In accordance  with “El Salvador Seguro” the PNC implemented emergency measures in 2016 in attempt to reduce the homicide rate. Law reforms implemented as part of the PNC’s emergency measures lead to the designation of gangs as terrorist organizations; effectively allowing the police to target and arrest citizens suspected of being gang members, or participating in gang related activity, with even less evidence. While the harassment and mass incarceration of certain citizens based on limited evidence and suspected affiliation with a gang violates due process and other aspects of human rights, it is technically legal under the 2016 law reforms. The return to more aggressive methods of combating gang activity also corresponded with an increase in extrajudicial killings. The 2016 law reforms did not grant PNC officers the power to legally execute suspects; however, officers avoid consequences for extrajudicial activities due to a combination of a weak judicial system and support from Mano Dura policies.

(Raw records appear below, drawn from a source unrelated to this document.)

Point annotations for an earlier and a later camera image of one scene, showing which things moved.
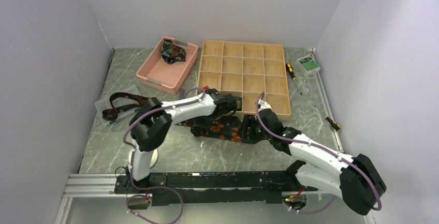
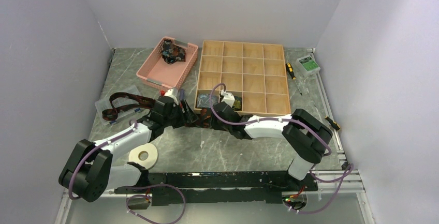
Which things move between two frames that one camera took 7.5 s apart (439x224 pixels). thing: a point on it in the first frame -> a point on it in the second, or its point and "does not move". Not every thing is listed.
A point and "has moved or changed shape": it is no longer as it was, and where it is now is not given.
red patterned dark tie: (112, 114) does not move
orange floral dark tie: (229, 128) has moved or changed shape
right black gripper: (250, 121) -> (215, 123)
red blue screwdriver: (182, 93) does not move
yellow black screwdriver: (290, 68) does not move
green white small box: (307, 66) does not move
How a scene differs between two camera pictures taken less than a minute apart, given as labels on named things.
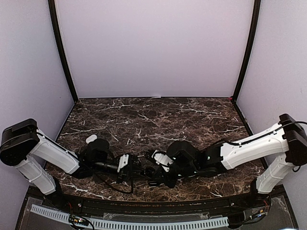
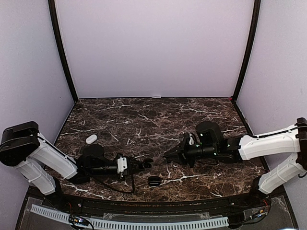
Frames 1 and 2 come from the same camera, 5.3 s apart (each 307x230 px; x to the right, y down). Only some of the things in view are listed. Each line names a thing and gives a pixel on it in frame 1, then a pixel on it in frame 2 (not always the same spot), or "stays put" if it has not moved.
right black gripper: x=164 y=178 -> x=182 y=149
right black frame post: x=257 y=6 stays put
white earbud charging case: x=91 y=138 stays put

== Controversy and corruption==
The homicide rate dropped from 105/100,000 in 2015 to 60/100,000 in 2017, however this drop came with an uptick in accusations of PNC officers abusing their power. One of the most significant issue with the PNC’s use of force is the increase in reports of extrajudicial executions. In September 2018 the Inter-American Commission on Human Rights (IACHR) received reports of the PNC using extrajudicial killings to curb gang activity from the Human Rights Institute of José Simeón Cañas Central American University and the NGO Passionist Social Service. By August 2017, the ratio of presumed gang members to PNC officers killed in confrontations was 73 to 1; the IACHR asserts that the ratio demonstrates an abuse of force by the PNC. Early in 2018 the PNC shut down an elite police unit after it was accused of police brutality via extrajudicial execution of suspected gang members. Over the course of six months the Special Reaction Forces (FES) killed 43 gang members, causing people to question the legality of the PNC Unit’s actions. Following the closure of the FES, the PNC created a new elite police unit with essentially the same responsibilities and jurisdiction as the FES called the Jaguars. Despite facing charges of extrajudicial killings, former members of the FES were allowed to join the Jaguars. In another example, a text conversation between PNC officers, leaked by an anonymous officer, discusses strategies for hiding executions; effectively demonstrating the presence of illegal practices within the PNC.

A UN report by Agnes Callamard states that the vast majority of officers under investigation (about 92%) are back on duty within 3 days. In 2016 the Director General of the PNC, Mauricio Landaverde, stated that “All members of the PNC that have to use weapons against criminals due to their work as officers should do so with complete confidence. The PNC and the government will protect them”. Landaverde, in this case, seemingly promotes the use of extralegal action and promises not to hold officers accountable for potential abuses of power. In one case, a Judge established that at least one of eight people killed during a shootout in San Blas was the victim of an illegal execution at the hands of the police. However, because the prosecution could not identify which specific officer was directly responsible for the execution, all charges against the eight PNC officers on trial were dropped.